- Specialized in providing regulatory compliance with GMP requirements in critical manufacturing processes, the service offers a fully comprehensive assistance encompassing the whole life cycle of the drug product
- The new Annex 1 sets the new standards of good manufacturing practices on sterile medicines production
Telstar has reinforced a GMP Pharma Consultancy Service specialized in assessment, diagnostic and implementation of comprehensive solutions for sterile processes and critical installations to operate in accordance with the last version of the EU GMP Annex 1 designed to comply with the maximum level of assurance in sterile production.
this specialized service is focused on helping pharmaceutical laboratories with sterile production to drive strategies and technologies integration with the goal of assuring the sterility of the finished products in accordance with the requirements of the new Annex 1 of the EU GMP on the manufacture of sterile medicines.
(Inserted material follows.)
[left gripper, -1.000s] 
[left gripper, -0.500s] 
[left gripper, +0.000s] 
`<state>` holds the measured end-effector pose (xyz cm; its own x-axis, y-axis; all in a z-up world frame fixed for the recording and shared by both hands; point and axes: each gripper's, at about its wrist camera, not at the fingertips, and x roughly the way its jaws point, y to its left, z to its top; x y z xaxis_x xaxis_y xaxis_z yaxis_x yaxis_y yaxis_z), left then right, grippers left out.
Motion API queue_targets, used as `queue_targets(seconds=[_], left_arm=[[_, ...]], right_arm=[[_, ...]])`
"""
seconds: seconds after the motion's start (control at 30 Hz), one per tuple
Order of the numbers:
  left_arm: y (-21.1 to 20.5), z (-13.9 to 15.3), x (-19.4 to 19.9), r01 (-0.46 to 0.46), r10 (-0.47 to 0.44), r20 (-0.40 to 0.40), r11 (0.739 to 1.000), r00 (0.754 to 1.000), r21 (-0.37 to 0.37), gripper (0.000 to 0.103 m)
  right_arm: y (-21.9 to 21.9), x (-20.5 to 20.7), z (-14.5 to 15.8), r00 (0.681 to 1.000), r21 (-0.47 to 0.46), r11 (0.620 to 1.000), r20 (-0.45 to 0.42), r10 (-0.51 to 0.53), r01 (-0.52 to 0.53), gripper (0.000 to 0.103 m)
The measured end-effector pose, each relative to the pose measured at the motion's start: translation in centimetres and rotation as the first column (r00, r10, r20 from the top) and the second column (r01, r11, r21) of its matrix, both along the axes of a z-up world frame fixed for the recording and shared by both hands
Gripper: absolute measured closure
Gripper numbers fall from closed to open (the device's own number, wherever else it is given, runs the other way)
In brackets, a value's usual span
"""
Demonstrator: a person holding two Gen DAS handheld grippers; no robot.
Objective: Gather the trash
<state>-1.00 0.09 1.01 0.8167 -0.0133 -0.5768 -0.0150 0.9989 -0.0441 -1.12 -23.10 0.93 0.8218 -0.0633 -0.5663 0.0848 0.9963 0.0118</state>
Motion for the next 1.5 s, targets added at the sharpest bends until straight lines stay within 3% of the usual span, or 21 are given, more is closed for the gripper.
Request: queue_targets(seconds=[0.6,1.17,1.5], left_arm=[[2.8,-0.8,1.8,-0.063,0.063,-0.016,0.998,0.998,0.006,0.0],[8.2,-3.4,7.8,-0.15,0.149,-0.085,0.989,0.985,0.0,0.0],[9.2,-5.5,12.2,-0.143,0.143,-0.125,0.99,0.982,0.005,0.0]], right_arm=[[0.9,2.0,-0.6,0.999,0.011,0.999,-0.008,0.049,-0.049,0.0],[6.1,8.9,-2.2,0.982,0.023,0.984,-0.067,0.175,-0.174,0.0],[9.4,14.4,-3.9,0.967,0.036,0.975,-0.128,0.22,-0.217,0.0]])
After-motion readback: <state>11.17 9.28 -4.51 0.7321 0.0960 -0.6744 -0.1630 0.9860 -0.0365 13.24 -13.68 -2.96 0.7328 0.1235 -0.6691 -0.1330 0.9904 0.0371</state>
The new version of Annex 1 sets the new standards of good manufacturing practices on sterile medicines production.
Although the new Annex 1 is currently under formal revision, it is planned that the new regulatory requirements will be enacted throughout next months. The scope of the changes contained in the new regulation lies in preserving the safety in the whole manufacturing process while avoiding the presence of personnel as much as possible in areas where the product is exposed, as well as applying in depth a philosophy of risk analysis and updating to new existing technology, using the principles of Quality Risk Management (QRM) and implementing a Contamination Control Strategy across the facility. The new guidance requires companies to formally document a contamination control strategy which considers all the technical and organisational measures in place to ensure sterile products meet their critical quality attributes.
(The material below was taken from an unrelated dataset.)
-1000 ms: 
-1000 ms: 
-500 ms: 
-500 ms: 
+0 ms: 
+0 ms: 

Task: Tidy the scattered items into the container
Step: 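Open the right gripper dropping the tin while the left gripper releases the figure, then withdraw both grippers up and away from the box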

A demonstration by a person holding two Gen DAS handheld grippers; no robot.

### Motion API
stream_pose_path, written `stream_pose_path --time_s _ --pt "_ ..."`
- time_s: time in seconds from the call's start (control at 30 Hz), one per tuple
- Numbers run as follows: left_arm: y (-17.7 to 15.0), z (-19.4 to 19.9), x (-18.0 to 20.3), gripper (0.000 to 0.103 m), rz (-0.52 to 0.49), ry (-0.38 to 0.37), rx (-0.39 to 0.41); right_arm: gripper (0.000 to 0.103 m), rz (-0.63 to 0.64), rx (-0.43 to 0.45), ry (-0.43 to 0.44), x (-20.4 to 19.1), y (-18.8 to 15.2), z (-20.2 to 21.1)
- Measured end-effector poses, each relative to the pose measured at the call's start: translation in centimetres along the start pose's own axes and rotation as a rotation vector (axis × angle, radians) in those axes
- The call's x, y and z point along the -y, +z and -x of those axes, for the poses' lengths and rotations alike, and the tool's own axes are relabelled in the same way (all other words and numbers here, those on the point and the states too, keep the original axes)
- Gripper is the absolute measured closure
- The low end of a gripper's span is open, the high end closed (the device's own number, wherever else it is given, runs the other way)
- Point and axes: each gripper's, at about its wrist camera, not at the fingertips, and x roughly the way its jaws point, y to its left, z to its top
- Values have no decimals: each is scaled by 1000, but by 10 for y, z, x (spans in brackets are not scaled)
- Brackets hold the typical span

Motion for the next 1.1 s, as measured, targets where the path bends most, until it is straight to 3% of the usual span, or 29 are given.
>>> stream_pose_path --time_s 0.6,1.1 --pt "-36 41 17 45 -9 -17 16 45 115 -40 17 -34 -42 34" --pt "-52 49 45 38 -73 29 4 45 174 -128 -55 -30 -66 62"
Aimed at pharmaceutical laboratories, Telstar offers a complete service to meet the requirements of the new version of Annex 1 which comprises the design, assessment, implementation, tracking and support of all phases of the process and changes adopted in installations or equipment, as well as the development of the quality management system. The process starts with an audit phase, in which the installation or the production process is evaluated in-depth, and the subsequent drafting of an Action Plan (CAPA) designed according to deviations detected. The company receives an assessment of the practices implemented by the Quality Management System and the equipment used in production, as well as the utilities involved and the facilities where the production process takes place. At the following stage, a CAPA is undertaken in which the actions are prioritized so that they could be addressed logically and sequentially. Finally, once the corresponding regulatory modifications are adopted, it is the time for the new installation to pass the inspection of the Regulatory Agency, complying with the requirements of the new Annex 1.
Led by Rafael Beaus, Global Consultancy Manager at Azbil Telstar, this service has been set up to respond to the increasing demand of pharmaceutical companies which have decided to move towards adapting their processes to the new requirements and to implement the subsequent solution, which is also perceived as an improvement on current practices which are already applied by large reference laboratories today.